#### HOW TO COMPLETE THIS TASK:
Please transcribe the lines below exactly, and leave every image behind.

#### STORED DATA:
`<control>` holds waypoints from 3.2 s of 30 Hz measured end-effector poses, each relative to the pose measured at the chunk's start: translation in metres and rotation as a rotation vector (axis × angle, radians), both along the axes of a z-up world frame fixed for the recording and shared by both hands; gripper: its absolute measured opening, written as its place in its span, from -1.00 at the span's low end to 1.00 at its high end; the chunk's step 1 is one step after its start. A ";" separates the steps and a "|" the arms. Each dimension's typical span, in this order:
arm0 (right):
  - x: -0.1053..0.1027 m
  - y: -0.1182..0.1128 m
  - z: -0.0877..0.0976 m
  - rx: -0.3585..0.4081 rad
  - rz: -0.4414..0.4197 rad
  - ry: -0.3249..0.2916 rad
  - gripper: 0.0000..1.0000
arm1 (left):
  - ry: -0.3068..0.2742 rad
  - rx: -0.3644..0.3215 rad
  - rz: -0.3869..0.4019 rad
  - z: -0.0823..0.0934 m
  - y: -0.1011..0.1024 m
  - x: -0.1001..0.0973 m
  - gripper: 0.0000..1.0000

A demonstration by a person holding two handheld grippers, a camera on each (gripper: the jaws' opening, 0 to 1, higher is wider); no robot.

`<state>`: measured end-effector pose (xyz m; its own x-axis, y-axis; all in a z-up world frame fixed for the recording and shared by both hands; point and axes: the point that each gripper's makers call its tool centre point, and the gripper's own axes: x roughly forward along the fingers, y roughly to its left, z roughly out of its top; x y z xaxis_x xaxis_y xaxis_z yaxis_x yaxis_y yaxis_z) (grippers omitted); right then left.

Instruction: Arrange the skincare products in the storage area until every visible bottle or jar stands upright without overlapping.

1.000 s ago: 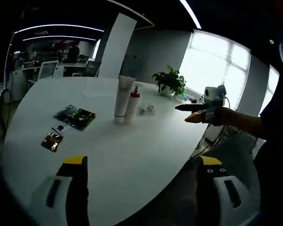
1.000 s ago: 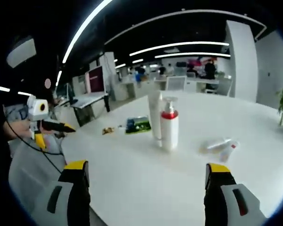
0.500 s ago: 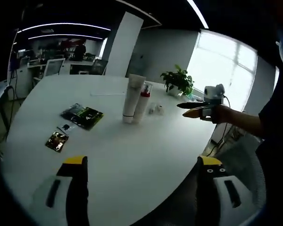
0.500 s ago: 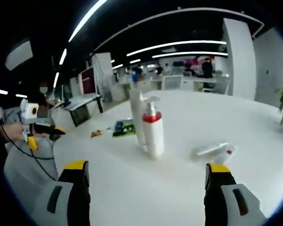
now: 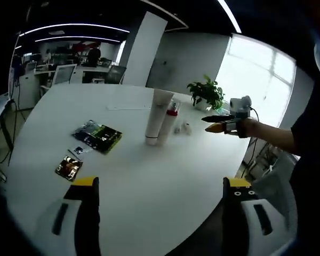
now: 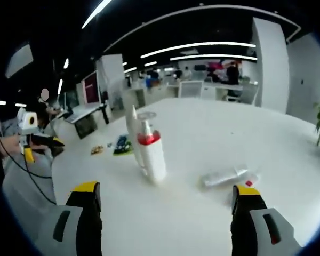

#### ANSWER SPACE:
`<control>` holds waypoints from 3.2 s of 30 Hz measured end-effector poses, each relative to the pose measured at the chunk's start: translation in metres and rotation as a rotation vector (axis × angle, radians), both along the axes of a z-up world frame fixed for the recording and shared by both hands; gripper: its absolute measured opening, written as its place in its span, from -1.00 at the span's low end to 1.00 at its high end; the chunk's step 1 is one step after its start. A ";" separates the steps and a "|" the arms. Each dimension's typical span, in this order:
arm0 (right):
  - x: -0.1053..0.1027 m
  - y: -0.1182..0.1128 m
  - z: -0.0877..0.0976 m
  - rx: -0.3585..0.4081 rad
  - rz: -0.4414..0.4197 rad
  - ry: -0.3249..0.2916 rad
  - gripper: 0.0000..1.0000
arm1 (left):
  - ry: -0.3068..0.2742 rad
  - rx: -0.3644..0.3215 rad
  - rz: -0.3869..0.4019 rad
  - z: -0.0823..0.0934 m
  - y: -0.1011..0.1024 m
  - x: -0.1001..0.0973 m
  - gripper: 0.0000..1.0000

A demonstration by a person holding two handheld grippers, a camera on each (gripper: the jaws' opening, 0 to 1, higher is wider); no robot.

`<state>`: measured end-effector pose (xyz m; its own x-axis, y-axis; all in a z-up world frame fixed for the recording and shared by both hands; point and axes: the point that each gripper's makers call its tool centre point, and the gripper's own axes: x roughly forward along the fingers, y roughly to its left, z roughly out of its top; x y z xaxis_x xaxis_y xaxis_z yaxis_x yaxis_y yaxis_z) (grippers omitted); right then left.

Instruction: Arrange the skincare products in the storage area until every visible bottle or jar stands upright without overlapping.

1.000 s ago: 
1.000 s ago: 
0.500 s ago: 
0.500 s ago: 
now: 
now: 

Further output is not needed for this exercise.